Below are the records; repeat exactly their lines between the line holding "Put a point on each instance of the black patterned" and the line holding "The lines of", inclusive, skipping the pictures.

==== Exercise input ====

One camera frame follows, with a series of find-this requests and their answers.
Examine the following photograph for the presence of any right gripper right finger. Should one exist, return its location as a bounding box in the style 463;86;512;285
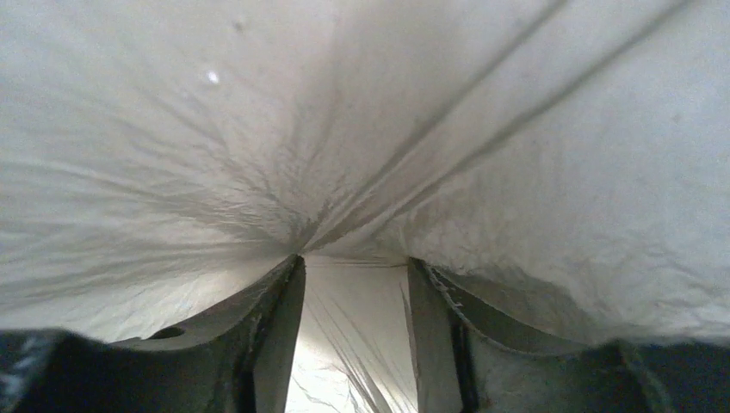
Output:
407;259;729;412

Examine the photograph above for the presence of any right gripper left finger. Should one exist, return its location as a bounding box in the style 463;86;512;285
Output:
1;256;306;412

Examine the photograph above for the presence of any dark translucent trash bag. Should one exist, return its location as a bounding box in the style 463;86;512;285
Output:
1;1;729;412

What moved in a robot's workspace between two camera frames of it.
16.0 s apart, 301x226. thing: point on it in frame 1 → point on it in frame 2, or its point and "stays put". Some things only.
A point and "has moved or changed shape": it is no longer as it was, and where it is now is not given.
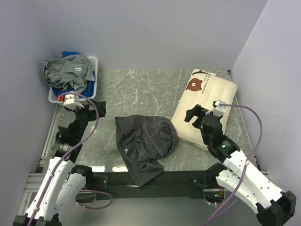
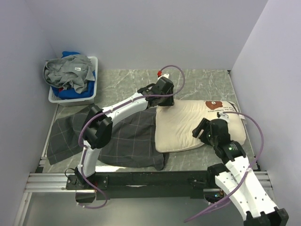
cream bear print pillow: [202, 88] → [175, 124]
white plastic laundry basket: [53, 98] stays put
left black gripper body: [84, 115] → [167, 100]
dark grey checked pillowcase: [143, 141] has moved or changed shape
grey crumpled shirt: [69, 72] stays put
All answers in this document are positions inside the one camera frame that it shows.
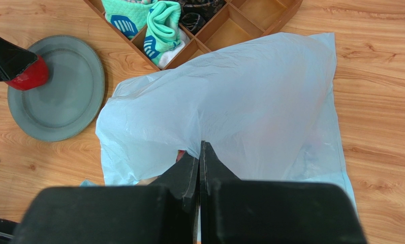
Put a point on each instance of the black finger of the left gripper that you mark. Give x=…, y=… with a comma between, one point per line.
x=14, y=60

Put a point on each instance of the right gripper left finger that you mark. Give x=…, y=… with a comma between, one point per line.
x=164, y=211

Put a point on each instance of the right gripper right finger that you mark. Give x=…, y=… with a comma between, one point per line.
x=248, y=211

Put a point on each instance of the red apple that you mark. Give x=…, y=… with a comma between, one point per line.
x=35, y=75

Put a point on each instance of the light blue cartoon plastic bag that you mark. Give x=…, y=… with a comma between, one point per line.
x=266, y=106

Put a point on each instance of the grey-green round plate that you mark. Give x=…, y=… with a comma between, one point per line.
x=72, y=96

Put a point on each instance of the teal sock with blue logo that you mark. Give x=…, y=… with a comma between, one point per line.
x=129, y=17

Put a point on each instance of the teal and white sock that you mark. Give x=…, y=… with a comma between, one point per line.
x=164, y=39

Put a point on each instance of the wooden compartment tray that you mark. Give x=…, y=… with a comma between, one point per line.
x=238, y=21

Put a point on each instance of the black patterned sock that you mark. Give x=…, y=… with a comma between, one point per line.
x=196, y=13

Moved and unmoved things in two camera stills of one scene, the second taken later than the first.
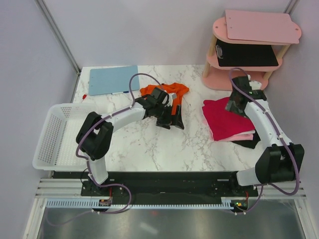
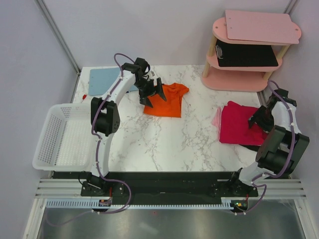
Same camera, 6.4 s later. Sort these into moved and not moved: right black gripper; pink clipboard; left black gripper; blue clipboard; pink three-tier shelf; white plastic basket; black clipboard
Moved: right black gripper; left black gripper
Not moved: black clipboard; blue clipboard; white plastic basket; pink clipboard; pink three-tier shelf
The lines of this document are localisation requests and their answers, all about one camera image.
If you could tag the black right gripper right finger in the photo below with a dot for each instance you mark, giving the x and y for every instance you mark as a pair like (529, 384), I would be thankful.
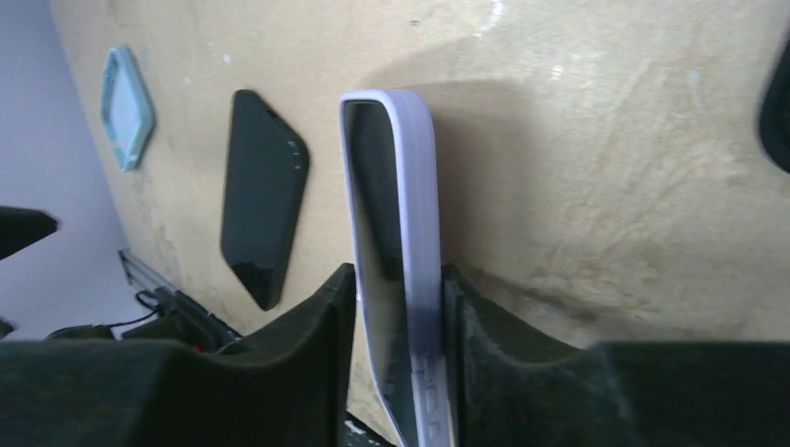
(510, 384)

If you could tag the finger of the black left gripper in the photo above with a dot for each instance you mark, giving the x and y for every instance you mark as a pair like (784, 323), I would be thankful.
(22, 227)

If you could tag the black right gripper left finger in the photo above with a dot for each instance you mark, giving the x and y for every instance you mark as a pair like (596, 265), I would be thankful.
(284, 385)

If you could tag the lavender phone case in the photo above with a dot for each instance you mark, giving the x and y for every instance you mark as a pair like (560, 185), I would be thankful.
(415, 154)

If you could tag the light blue phone case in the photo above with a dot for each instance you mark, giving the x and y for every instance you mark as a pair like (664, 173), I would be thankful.
(126, 111)

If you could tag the black phone with white sticker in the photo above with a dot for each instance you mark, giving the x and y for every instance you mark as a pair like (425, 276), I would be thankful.
(266, 170)

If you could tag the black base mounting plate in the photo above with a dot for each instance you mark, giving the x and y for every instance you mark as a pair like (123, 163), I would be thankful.
(170, 315)

====

Response to the task:
Put a point on each instance of the black patterned sock that you mark. Give x=…, y=… with a comma between, one point per line.
x=196, y=13

Moved and unmoved things in two camera stills of one scene, the second taken later than the first.
Same camera, 6.4 s later. Sort these into moved and not moved: right black gripper; pink clipboard; left black gripper; blue clipboard; pink three-tier shelf; white plastic basket; black clipboard
Moved: right black gripper; left black gripper
Not moved: black clipboard; blue clipboard; white plastic basket; pink clipboard; pink three-tier shelf
The lines of this document are localisation requests and their answers, all about one camera image.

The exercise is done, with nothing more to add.